Hormesis is the process whereby a little damage leads to a lasting increase in the activities of cellular repair mechanisms, with the outcome of a net gain in systems integrity and function. Hormesis is involved in a majority of the interventions shown to modestly slow aging in at least some short-lived species, such as low level radiation treatment. Here researchers add to the data on radiation hormesis and life span in flies, showing life extension of 3% to 7% that varied by gender but, perhaps surprisingly, not by dose:
Although there are many common mechanisms of response of organism and cell to irradiation and other stresses (thermal, oxidative, etc.), their principal difference is a significant role of DNA damage on the biological effects of ionizing radiation.

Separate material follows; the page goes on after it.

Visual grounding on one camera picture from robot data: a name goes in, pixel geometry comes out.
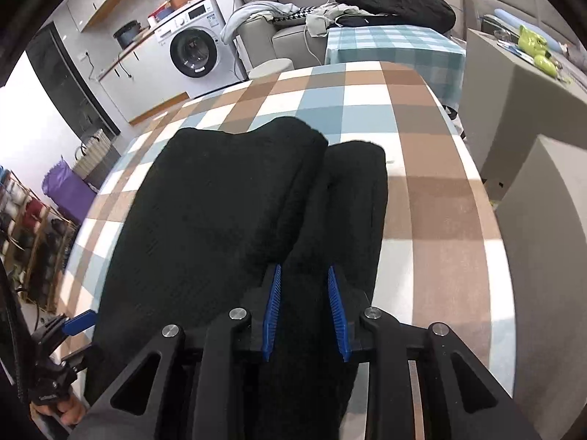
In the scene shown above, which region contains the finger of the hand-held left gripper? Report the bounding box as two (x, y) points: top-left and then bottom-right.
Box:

However, these differences are attributed mostly to high dose rates. In the case of low dose radiation, direct effects of irradiation such as clustered DNA damage and DNA double strand breaks are minimal, whereas indirect DNA damages caused by the induction of reactive oxygen species become the primary result. In high doses, adverse effects accumulate in the tissues in a deterministic manner that depends linearly on the dose, but in low doses the effects are stochastic, non-linear on the dose, and depend mainly on the efficiency of the stress response's protective mechanisms.

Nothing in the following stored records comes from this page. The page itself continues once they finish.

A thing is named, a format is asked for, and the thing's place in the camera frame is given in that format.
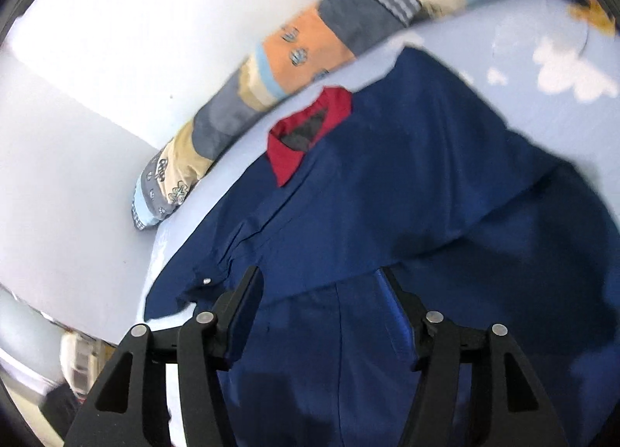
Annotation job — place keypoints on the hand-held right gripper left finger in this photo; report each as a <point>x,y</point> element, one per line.
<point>246,289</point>

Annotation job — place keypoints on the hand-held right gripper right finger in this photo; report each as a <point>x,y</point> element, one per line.
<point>393,293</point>

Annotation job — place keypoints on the navy blue work jacket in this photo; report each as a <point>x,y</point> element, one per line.
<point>368,195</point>

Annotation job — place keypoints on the patchwork bolster pillow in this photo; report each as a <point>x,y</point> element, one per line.
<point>310,40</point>

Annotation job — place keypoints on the light blue cloud-print bed sheet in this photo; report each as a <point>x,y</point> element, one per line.
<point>465,40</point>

Therefore, low doses of radiation can be regarded as moderate stress, which is known to induce hormesis. Indeed, in our previous work, and in the work of other authors it has been revealed, that relatively low dose exposure (20-75 cGy) of fruit flies on immature preimaginal stages in some cases has long-term effects that lead to an increased life span and resistance to other stresses, such as hyperthermia. It is known that preimaginal stages of Drosophila have comparable radiosensitivity to mammals. At the same time, adult individuals, due to the postmitotic state of most tissues, are about 100 times more radioresistant. Other researchers have revealed that irradiation of Drosophila individuals in the imago stage in doses from 0.1 to 400 Gy causes a statistically significant effect on lifespan and gene expression only if the dose is higher than 100 Gy. At the same time, in our recent work on comparing the effects of irradiation in the adult Drosophila male and female at the 20 cGy dose rate, we observed some differentially expressed genes.
Although some changes in life extensity in males were identified (the effect of hormesis after the exposure to 5, 10 and 40 cGy) as well as in females (the effect of hormesis after the exposure to 5 and 40 cGy), they were not caused by the organism "physiological" changes. This means that the observed changes in life expectancy are not related to the changes of organism physiological functions after the exposure to low doses of ionizing radiation. The identified changes in gene expression are not dose-dependent, there is not any proportionality between dose and its impact on expression. These results reflect nonlinear effects of low dose radiation and sex-specific radio-resistance of the postmitotic cell state of Drosophila melanogaster imago.